● **TASK OBJECTIVE**: Please return the listing exactly, line for line.

● **SOURCE RECORDS**:
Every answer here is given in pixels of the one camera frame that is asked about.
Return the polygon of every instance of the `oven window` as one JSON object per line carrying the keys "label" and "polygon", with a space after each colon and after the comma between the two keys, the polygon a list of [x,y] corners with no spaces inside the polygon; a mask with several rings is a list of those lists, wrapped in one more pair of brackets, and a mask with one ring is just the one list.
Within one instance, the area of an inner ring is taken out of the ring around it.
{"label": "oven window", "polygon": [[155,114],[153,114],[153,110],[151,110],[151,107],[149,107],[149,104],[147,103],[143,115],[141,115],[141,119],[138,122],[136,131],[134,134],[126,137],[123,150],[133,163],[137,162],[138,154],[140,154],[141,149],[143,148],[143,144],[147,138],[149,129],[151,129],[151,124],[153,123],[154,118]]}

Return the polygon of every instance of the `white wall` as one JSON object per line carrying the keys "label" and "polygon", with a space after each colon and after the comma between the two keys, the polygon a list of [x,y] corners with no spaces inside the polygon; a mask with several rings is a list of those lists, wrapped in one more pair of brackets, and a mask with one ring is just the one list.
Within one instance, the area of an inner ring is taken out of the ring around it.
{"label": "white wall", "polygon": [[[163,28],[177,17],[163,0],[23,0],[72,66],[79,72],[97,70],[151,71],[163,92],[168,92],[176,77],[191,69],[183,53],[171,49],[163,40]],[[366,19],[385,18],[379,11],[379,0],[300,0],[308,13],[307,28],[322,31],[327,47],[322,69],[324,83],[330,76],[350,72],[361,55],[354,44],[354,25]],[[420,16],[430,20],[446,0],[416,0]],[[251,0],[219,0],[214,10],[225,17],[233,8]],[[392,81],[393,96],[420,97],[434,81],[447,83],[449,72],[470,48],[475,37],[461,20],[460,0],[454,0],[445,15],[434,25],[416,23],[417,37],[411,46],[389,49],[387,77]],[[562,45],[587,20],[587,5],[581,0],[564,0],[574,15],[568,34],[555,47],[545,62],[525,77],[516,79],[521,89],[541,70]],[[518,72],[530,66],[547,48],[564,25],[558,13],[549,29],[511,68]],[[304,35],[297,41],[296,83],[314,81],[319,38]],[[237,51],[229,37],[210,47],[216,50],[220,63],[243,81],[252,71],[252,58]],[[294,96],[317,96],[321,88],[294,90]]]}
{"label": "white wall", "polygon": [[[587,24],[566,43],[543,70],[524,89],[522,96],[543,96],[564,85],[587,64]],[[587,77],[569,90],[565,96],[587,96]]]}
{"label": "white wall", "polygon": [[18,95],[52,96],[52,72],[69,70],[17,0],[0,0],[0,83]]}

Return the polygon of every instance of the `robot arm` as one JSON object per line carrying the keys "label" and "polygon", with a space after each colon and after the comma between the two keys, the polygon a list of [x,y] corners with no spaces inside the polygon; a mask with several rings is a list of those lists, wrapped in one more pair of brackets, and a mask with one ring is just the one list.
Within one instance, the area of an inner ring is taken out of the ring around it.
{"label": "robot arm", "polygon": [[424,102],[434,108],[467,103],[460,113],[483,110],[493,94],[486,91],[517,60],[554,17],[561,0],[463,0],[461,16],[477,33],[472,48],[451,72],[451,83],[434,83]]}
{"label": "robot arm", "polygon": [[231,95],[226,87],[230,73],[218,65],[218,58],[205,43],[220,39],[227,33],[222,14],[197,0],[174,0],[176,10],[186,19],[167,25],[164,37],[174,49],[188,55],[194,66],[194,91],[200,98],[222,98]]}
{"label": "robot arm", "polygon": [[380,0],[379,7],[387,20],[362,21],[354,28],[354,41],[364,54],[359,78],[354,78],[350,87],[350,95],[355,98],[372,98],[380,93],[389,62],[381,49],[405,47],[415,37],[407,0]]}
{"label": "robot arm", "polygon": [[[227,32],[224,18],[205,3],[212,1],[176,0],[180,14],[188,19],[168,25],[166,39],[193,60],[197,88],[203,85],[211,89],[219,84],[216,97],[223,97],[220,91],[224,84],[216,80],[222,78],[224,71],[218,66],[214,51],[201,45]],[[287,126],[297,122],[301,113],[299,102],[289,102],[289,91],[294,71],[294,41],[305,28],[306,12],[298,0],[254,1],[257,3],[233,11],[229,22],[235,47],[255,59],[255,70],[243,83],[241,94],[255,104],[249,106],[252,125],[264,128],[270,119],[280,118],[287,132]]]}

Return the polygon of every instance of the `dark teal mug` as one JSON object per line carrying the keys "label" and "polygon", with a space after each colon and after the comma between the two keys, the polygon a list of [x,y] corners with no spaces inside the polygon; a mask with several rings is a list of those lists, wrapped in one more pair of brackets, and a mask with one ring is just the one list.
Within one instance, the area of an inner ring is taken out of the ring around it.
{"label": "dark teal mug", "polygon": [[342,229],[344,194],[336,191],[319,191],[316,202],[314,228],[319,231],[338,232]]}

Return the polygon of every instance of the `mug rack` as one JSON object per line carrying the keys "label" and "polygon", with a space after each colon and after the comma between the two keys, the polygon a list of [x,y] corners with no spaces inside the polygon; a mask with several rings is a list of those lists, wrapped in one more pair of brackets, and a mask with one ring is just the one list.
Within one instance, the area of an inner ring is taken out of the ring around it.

● **ANSWER TO THIS PROBLEM**:
Every answer here is given in pixels of the one camera frame that is asked about.
Return the polygon of every instance of the `oven window` as one JSON object per line carrying the keys "label" and "polygon", with a space after each colon and after the comma between the two keys, the polygon a list of [x,y] corners with no spaces inside the polygon; a mask with several rings is a list of those lists, wrapped in one more pair of brackets, and a mask with one ring is just the one list.
Within one instance, the area of an inner ring is taken out of the ring around it.
{"label": "oven window", "polygon": [[155,114],[153,114],[153,110],[151,110],[151,107],[149,107],[149,104],[147,103],[143,115],[141,115],[141,119],[138,122],[136,131],[134,134],[126,137],[123,150],[133,163],[137,162],[138,154],[140,154],[141,149],[143,148],[143,144],[147,138],[149,129],[151,129],[151,124],[153,123],[154,118]]}

Return the polygon of every instance of the `white wall` as one JSON object per line carrying the keys "label" and "polygon", with a space after each colon and after the comma between the two keys, the polygon a list of [x,y] corners with no spaces inside the polygon; a mask with several rings is a list of those lists, wrapped in one more pair of brackets, and a mask with one ring is just the one list.
Within one instance, the area of an inner ring is taken out of the ring around it.
{"label": "white wall", "polygon": [[[163,28],[177,17],[163,0],[23,0],[72,66],[79,72],[97,70],[151,71],[163,92],[168,92],[176,77],[191,69],[183,53],[171,49],[163,40]],[[366,19],[385,18],[379,11],[379,0],[300,0],[308,13],[307,28],[322,31],[327,47],[322,69],[324,83],[330,76],[350,72],[361,55],[354,44],[354,25]],[[420,16],[430,20],[446,0],[416,0]],[[251,0],[219,0],[214,10],[225,17],[233,8]],[[392,81],[393,96],[420,97],[434,81],[447,83],[449,72],[470,48],[475,37],[461,20],[460,0],[454,0],[445,15],[434,25],[416,23],[417,37],[411,46],[389,49],[387,77]],[[562,45],[587,20],[587,5],[581,0],[564,0],[574,15],[568,34],[555,47],[545,62],[525,77],[516,79],[521,89],[541,70]],[[518,72],[530,66],[547,48],[564,25],[558,13],[549,29],[511,68]],[[304,35],[297,41],[296,83],[314,81],[319,38]],[[237,51],[229,37],[210,47],[216,50],[220,63],[243,81],[252,71],[252,58]],[[294,96],[317,96],[321,88],[294,90]]]}
{"label": "white wall", "polygon": [[[587,24],[566,43],[543,70],[524,89],[522,96],[543,96],[564,85],[587,64]],[[587,77],[569,90],[565,96],[587,96]]]}
{"label": "white wall", "polygon": [[18,95],[52,96],[52,72],[69,70],[17,0],[0,0],[0,83]]}

Return the polygon of every instance of the `robot arm` as one JSON object per line carrying the keys "label" and "polygon", with a space after each colon and after the comma between the two keys, the polygon a list of [x,y] corners with no spaces inside the polygon; a mask with several rings is a list of those lists, wrapped in one more pair of brackets, and a mask with one ring is just the one list.
Within one instance, the area of an inner ring is taken out of the ring around it.
{"label": "robot arm", "polygon": [[424,102],[434,108],[467,103],[460,113],[483,110],[493,94],[486,91],[517,60],[554,17],[561,0],[463,0],[461,16],[477,33],[472,48],[451,72],[451,83],[434,83]]}
{"label": "robot arm", "polygon": [[231,95],[226,87],[230,73],[218,65],[218,58],[205,43],[220,39],[227,33],[222,14],[197,0],[174,0],[176,10],[186,19],[167,25],[164,37],[174,49],[188,55],[194,66],[194,91],[200,98],[222,98]]}
{"label": "robot arm", "polygon": [[380,0],[379,7],[387,20],[362,21],[354,28],[354,41],[364,54],[359,78],[354,78],[350,87],[350,95],[355,98],[372,98],[380,93],[389,62],[381,49],[405,47],[415,37],[407,0]]}
{"label": "robot arm", "polygon": [[[227,32],[224,18],[205,3],[212,1],[176,0],[180,14],[188,19],[168,25],[166,39],[193,60],[197,88],[203,85],[211,89],[219,84],[216,97],[223,97],[220,91],[224,84],[216,80],[222,78],[224,71],[218,66],[214,51],[201,45]],[[287,126],[297,122],[301,113],[299,102],[289,102],[289,91],[294,71],[294,41],[305,28],[306,12],[298,0],[254,1],[257,3],[233,11],[229,22],[235,47],[255,59],[255,70],[243,83],[241,94],[255,104],[249,106],[252,125],[264,128],[270,119],[280,118],[287,132]]]}

Return the polygon of every instance of the `dark teal mug` as one JSON object per line carrying the keys "label" and "polygon", with a space after each colon and after the comma between the two keys, the polygon a list of [x,y] corners with no spaces inside the polygon; a mask with several rings is a list of those lists, wrapped in one more pair of brackets, and a mask with one ring is just the one list.
Within one instance, the area of an inner ring is taken out of the ring around it.
{"label": "dark teal mug", "polygon": [[342,229],[344,194],[336,191],[319,191],[316,202],[314,228],[319,231],[338,232]]}

Return the polygon of every instance of the `mug rack` as one JSON object per line carrying the keys "label" and "polygon", with a space after each colon and after the comma between the two keys, the polygon a list of [x,y] corners with no spaces inside the polygon; a mask with several rings is a list of those lists, wrapped in one more pair of brackets, and a mask with one ring is just the one list.
Within one instance, the area of an inner ring is taken out of the ring around it.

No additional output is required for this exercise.